Animal experiments in this study were strictly conducted according to institutional guidelines and were approved by the Institutional Animal Care and Use Committee of Shanghai Jiao Tong University School of Medicine and Zhejiang University School of Medicine. The institution did not allow mice to have tumors larger than 17 mm in diameter or more than 2000 mm3 in volume. In this experiment, none of the tumor volumes exceed the maximal tumour size/burden. BALB/c-nude mice (female, 6–8 weeks) were purchased from Gempharmatech Co. Ltd (China). All the experimental animals were housed in specific pathogen-free conditions with a 12 h light and 12 h dark cycle, a room temperature of 25 °C and 50.0 ± 5.0% humidity and had access to food and water ad libitum. When the tumour size reached ~80 mm3, nude mice with MDA-MB-468 tumour xenografts were divided into eight groups randomly (n = 5): (1) PBS; (2) PBS + NIR; (3) CuS@P1; (4) CuS@P1 + NIR; (5) CuS-I@P1-scr; (6) CuS-I@P1-scr + NIR; (7) CuS-I@P1; (8) CuS-I@P1 + NIR. PBS (50 μL), CuS@P1 (3 mg mL−1, 50 μL), CuS-I@P1-scr (3 mg mL−1, 50 μL) and CuS-I@P1 (3 mg mL−1, 50 μL) were intratumourally injected every 3 days. After 8 h post-injection, the tumours (groups 2, 4, 6, 8) were exposed to a laser (808 nm, 2 W cm−2, 5 min). The body weight and tumour growth were then monitored every 3 days for 36 days. At day 36, tumours were harvested for weighing and sliced for H&E staining. The tumour volume (V) was calculated using the formula: V = L × W2/2, where W is the widest width, and L is the longest length of the tumour.

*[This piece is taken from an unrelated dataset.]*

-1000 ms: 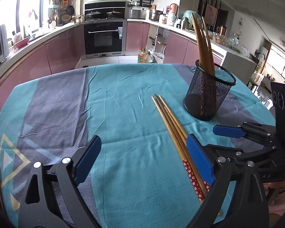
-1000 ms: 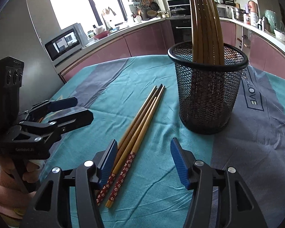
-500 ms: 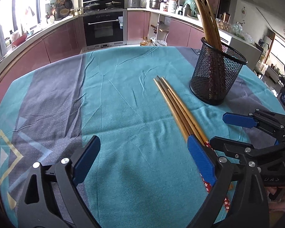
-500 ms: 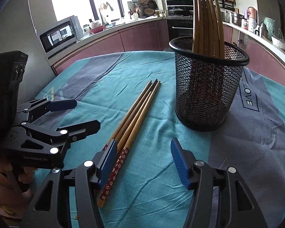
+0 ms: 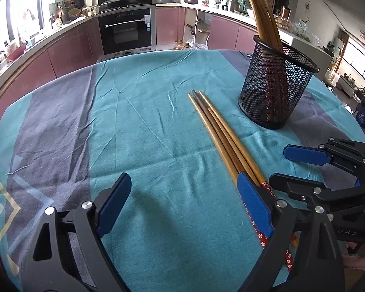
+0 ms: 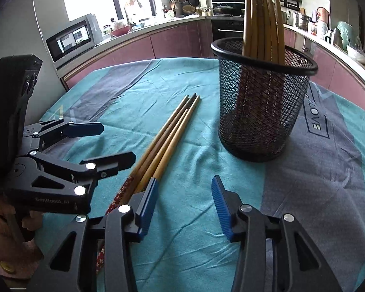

Statistics and reproducibility

All data are presented as mean values  ±  SEM. Unpaired two-tailed Student’s t test was used to calculate the P values. Sample size choice was based on previous studies (refs. 4,8,10,16), not predetermined by a statistical method. Sample sizes were indicated in the legend of each Figure and Supplementary Fig. No data were excluded. We confirm all attempts at replication were successful. Replicates were conducted for all experiments quantified as described in the Figure legends. Figures 2a-c, 4a, 5a, 5c, 5g, 7e were repeated at least three times and representative example are shown. All samples were randomly allocated into experimental groups. Investigators were not blinded for nanomaterial synthesis, because determination of nanoparticles concentrations are considered as objective measures, not subject to bias. For in vivo experiments, the investigators were blinded to group allocation during data collection and analysis.

Reporting summary

Further information on research design is available in the Nature Portfolio Reporting Summary linked to this article.